TASK DETAILS: A verbatim copy is needed of the lines below from the one containing "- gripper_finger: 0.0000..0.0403" up to and including the one containing "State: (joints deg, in", excluding pictures.
*** Opening SUPPLIED INFORMATION ***
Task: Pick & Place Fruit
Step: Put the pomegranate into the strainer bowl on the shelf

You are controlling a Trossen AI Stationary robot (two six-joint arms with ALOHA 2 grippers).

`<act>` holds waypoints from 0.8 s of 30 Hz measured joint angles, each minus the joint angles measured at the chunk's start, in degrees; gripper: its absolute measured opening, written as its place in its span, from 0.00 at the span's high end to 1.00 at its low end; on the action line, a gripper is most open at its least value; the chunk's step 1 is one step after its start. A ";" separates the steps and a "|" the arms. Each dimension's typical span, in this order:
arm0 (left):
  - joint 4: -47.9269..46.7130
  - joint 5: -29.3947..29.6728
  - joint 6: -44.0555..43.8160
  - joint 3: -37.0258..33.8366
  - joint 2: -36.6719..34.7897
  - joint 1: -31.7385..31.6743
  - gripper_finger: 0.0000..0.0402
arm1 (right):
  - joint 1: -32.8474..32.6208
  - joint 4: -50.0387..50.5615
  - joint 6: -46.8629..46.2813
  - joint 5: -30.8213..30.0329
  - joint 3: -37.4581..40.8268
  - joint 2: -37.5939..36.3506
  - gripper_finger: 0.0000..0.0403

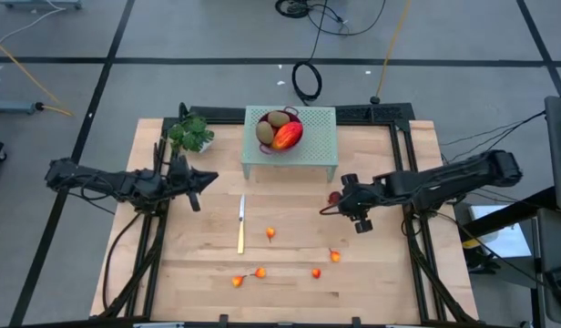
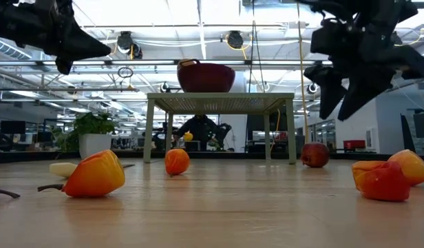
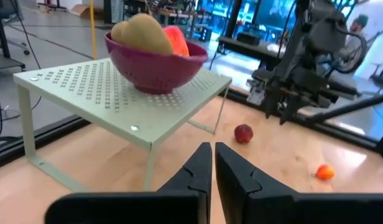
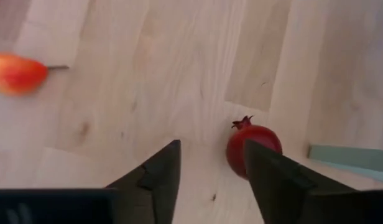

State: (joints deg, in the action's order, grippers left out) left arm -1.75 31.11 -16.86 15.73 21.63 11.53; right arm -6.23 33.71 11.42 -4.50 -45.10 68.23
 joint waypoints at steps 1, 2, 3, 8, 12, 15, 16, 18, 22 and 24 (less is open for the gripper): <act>-0.10 -0.02 0.23 -0.01 0.00 0.19 0.95 | 0.31 -0.02 0.51 0.01 -0.02 0.54 0.55; -0.09 -0.02 0.65 0.00 -0.01 0.31 0.95 | 0.64 -0.02 1.16 0.01 -0.02 1.16 0.53; -0.09 -0.02 1.43 -0.01 -0.02 0.46 0.95 | 0.92 -0.05 1.62 -0.01 -0.02 1.67 0.51; -0.21 -0.02 4.75 -0.01 -0.02 0.99 0.95 | 2.15 -0.94 3.62 -0.80 -0.02 3.82 0.40; -1.60 -0.02 4.68 0.02 -0.02 0.96 0.95 | 3.00 -1.45 4.97 -1.85 -0.07 5.08 0.34; -3.92 -0.03 3.21 0.02 0.00 0.96 0.95 | 3.63 -1.94 6.52 -1.81 -0.07 6.38 0.32; -4.27 -0.04 2.41 0.02 0.00 0.96 0.95 | 3.81 -2.02 7.21 -1.81 -0.07 6.81 0.32; -4.59 -0.07 1.48 0.02 0.00 0.96 0.95 | 4.22 -2.18 8.83 -1.82 -0.07 7.66 0.32; -4.56 -0.07 1.28 0.02 0.00 0.99 0.95 | 5.14 -2.32 11.95 -3.85 -0.07 9.36 0.33; -4.55 -0.07 1.27 0.02 0.00 0.99 0.95 | 5.60 -2.74 12.97 -4.69 -0.07 9.87 0.33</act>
State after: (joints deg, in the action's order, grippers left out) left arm -6.30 31.05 -15.59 15.75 21.63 12.51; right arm -0.63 30.97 24.40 -9.19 -45.17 78.10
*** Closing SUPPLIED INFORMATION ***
ANSWER SPACE:
  - gripper_finger: 0.0000..0.0403


State: (joints deg, in the action's order, grippers left out) left arm -1.75 31.11 -16.86 15.73 21.63 11.53; right arm -6.23 33.71 11.42 -4.50 -45.10 68.23

No part of the exercise remains open.